They set about constructing their new home, their own version of a school of blended
magic, within the safety of royal terrain, and within sight of the castle, where the Scourge
was unlikely to target them.
As Dee and Clayton had organized with the Renegade freedom fighters with
whom they now travelled, the Defiance, in order to oppose the Scourge, Angellica had
come to the decision that she wished to hand over the Weavecharm to the building army.
The Defiance would be travelling to Anthis, to warn the Academy, and particularly, the
University, of the Scourge’s intentions, while recruiting new members along the way.
Angellica thought it best that the Weavecharm be delivered to the University, for safe-
keeping, and to help them in their battle with the Scourge.
Thanks to a Renegade informant planted amongst the Jadorans, the Defiance was
aware that the anti-magic cult would be amassing with the assassins to the north of
Anthis in order to make a full-on strike against Magic University, something the officials
at the University needed to know if they were going to be prepared to counter the assault.

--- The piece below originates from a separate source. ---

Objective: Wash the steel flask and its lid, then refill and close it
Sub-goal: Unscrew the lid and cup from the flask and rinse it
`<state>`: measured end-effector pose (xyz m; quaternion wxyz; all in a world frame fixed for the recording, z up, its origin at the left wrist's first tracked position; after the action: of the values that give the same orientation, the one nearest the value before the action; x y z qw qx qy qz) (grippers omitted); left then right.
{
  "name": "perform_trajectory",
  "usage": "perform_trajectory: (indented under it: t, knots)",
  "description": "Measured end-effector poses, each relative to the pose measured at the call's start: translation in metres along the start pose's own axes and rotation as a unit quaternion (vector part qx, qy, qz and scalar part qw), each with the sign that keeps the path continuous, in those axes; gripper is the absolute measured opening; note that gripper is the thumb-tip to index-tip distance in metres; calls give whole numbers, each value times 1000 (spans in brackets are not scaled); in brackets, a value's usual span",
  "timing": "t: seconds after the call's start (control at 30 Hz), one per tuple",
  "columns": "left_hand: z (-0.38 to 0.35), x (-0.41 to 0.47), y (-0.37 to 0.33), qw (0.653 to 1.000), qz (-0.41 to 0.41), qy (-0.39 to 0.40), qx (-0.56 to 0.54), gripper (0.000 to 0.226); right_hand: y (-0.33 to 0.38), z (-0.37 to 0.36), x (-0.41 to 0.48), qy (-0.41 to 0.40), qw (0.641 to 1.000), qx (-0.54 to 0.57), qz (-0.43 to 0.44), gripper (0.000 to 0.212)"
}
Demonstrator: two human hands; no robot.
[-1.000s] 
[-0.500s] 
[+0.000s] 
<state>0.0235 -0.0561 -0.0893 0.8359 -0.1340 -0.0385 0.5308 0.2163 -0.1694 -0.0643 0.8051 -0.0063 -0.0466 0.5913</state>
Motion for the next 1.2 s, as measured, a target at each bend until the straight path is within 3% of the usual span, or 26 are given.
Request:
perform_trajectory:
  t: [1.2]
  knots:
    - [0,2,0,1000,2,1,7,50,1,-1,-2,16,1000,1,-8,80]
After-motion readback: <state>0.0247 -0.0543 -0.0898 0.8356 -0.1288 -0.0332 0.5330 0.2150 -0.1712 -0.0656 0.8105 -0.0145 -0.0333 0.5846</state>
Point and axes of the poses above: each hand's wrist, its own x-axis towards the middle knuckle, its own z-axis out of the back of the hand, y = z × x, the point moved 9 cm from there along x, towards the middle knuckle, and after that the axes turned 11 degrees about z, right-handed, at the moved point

The Defiance also planned on helping to defend the people there from the assault, despite
the fact that it would mean setting aside any differences between Master and Renegade.
In the end, Angellica had specifically given Clayton the Weavecharm, trusting
him more with the artefact than anyone else, because of his foresight. She did this with
the belief that this would allow him to see any problems that may arise involving the
piece of embodiment ahead of time. If only things had remained that simple.
That night, when Clayton had tried to remove the Weavecharm along with his
clothing as he prepared to go to bed, he had no problem unpinning it from his shirt, but
then he had been unable to release the iridescent brooch. When he tried to put the item
down, it clung to his flesh like it was glued in place, and no manner of shaking or
scraping would free it from his grasp. If he attached it to his bed clothes, it would allow
him to let go, but Clayton was aware that wearing the piece of the embodiment to bed
would elicit some suspicion from Dee, and she had already questioned Angellica’s
decision to give the Weavecharm to the clairvoyant – just another concern to add to the
many that they already faced.
His first encounter with the brooch, when he had tried to analyse its magic, had
ended badly, with Clayton possessed in a fashion by the piece of the embodiment, and
Dee had been worried that there was some chance that this experience might reoccur.
Clayton had not been as concerned, believing that the occurrence had been a side-effect
of the spell. Despite Dee’s anxiety over the incident, she had never suggested that
something like this might happen, however. He could not explain exactly what it meant,
other than potential problems for him in the future. He had heard of cursed items
adhering to their keepers in such a fashion, and that idea frightened him.
Initially, Clayton had thought that wearing the Weavecharm to bed was not an
option. He palmed the brooch instead, believing Dee would be less likely to notice that he
had kept it with him that way, and therefore, would be less inclined to ask questions. The
edges of the metallic ornament dug uncomfortably into his palm, preventing sleep, and
when he was sure that Dee was asleep, he gave up fighting the piece of embodiment and
returned it to its place on his shirt. Positioning himself on his back, with Dee’s muscular
arms entwined around one of his own, he finally drifted off.
Clayton suspected that it was the Weavecharm’s presence that had led to the
second surprise of the night. The clairvoyant’s foresight had never played a part in his
dreams in all of his thirty-six years. His visions only seemed to arise when he was
awake, dependent on visual triggers, or at least, that was how it had been in the past. The
closest he had ever come to experiencing his foresight while sleeping was on one
occasion where he had visions taking place in the dark, and closing his eyes in
preparation for sleep had triggered his foresight. That had been a very challenging time
in his life, when he had been tormented both by insomnia and less than pleasant visions,
and it was not something that he would ever want to repeat. Having his clairvoyance
interfering with his sleep had caused him a great deal of suffering at that time.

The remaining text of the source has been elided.